◆ ACTION ITEM
Within the entries below, the lines from the one with "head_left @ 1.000" through the one with "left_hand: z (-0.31" are to be set down exactly, both ends kept.

====== RECORDS SUPPLIED ======

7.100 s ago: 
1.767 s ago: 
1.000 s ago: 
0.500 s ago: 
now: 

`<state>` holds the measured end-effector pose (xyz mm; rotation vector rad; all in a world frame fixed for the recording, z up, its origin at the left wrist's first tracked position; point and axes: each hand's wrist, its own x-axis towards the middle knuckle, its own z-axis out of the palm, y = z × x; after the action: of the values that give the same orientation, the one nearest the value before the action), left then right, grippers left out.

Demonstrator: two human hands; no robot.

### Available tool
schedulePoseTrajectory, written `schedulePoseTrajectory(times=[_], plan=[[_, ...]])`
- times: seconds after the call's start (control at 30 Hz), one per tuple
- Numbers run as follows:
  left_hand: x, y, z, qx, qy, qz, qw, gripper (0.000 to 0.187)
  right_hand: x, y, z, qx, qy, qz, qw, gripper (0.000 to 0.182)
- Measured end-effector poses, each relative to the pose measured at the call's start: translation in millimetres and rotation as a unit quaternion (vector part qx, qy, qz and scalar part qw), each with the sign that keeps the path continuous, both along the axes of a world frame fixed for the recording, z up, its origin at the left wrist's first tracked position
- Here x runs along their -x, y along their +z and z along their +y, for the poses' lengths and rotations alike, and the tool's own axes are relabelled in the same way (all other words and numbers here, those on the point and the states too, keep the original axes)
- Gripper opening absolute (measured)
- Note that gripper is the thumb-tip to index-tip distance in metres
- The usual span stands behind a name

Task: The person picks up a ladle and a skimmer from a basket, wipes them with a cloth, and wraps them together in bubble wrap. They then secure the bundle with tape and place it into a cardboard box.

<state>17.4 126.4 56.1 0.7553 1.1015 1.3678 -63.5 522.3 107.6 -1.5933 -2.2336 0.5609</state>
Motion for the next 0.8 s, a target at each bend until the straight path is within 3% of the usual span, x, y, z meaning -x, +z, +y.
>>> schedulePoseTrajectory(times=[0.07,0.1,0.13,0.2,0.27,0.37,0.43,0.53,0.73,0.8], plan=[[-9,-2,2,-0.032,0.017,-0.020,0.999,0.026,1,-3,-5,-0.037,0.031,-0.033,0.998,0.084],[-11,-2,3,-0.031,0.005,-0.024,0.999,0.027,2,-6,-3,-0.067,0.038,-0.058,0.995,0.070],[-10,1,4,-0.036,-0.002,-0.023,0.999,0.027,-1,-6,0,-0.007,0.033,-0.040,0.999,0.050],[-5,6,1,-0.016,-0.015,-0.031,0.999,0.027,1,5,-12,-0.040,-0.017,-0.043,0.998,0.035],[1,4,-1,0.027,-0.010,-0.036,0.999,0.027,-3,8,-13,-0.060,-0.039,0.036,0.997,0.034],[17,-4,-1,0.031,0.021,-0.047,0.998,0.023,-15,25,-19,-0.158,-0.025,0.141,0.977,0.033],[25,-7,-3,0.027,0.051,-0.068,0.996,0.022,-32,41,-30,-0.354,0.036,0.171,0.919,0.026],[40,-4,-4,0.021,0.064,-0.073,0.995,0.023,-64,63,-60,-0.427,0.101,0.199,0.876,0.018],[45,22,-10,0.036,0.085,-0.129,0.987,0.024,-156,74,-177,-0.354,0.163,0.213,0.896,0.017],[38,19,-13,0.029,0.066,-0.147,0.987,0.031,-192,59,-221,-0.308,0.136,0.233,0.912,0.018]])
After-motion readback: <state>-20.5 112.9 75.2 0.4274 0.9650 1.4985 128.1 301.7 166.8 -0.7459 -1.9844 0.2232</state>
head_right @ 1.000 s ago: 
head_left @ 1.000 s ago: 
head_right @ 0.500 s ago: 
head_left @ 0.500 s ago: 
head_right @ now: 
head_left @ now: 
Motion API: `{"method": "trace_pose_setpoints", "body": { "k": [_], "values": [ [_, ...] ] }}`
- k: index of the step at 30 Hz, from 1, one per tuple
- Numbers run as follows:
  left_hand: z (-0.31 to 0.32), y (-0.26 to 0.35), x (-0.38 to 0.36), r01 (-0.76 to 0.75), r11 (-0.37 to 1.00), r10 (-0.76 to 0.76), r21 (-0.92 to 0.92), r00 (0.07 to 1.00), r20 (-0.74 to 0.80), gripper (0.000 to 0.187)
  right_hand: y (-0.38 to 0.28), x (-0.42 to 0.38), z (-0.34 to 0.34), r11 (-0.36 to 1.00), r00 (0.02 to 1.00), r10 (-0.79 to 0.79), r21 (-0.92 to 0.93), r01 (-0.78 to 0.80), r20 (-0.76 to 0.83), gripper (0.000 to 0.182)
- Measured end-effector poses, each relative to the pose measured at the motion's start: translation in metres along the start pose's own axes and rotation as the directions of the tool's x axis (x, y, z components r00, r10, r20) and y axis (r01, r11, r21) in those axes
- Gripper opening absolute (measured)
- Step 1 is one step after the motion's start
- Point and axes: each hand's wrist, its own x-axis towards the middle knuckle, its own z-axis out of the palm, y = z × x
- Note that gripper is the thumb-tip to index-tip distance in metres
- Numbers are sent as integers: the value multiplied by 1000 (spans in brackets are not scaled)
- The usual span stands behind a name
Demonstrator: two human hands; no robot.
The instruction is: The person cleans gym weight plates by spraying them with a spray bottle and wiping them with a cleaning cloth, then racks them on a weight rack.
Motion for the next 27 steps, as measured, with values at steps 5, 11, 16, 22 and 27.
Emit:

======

◆ ANSWER FOR THE TASK
head_left @ 1.000 s ago: 
head_right @ 0.500 s ago: 
head_left @ 0.500 s ago: 
head_right @ now: 
head_left @ now: 
Motion API: `{"method": "trace_pose_setpoints", "body": { "k": [_], "values": [ [_, ...] ] }}`
- k: index of the step at 30 Hz, from 1, one per tuple
- Numbers run as follows:
  left_hand: z (-0.31 to 0.32), y (-0.26 to 0.35), x (-0.38 to 0.36), r01 (-0.76 to 0.75), r11 (-0.37 to 1.00), r10 (-0.76 to 0.76), r21 (-0.92 to 0.92), r00 (0.07 to 1.00), r20 (-0.74 to 0.80), gripper (0.000 to 0.187)

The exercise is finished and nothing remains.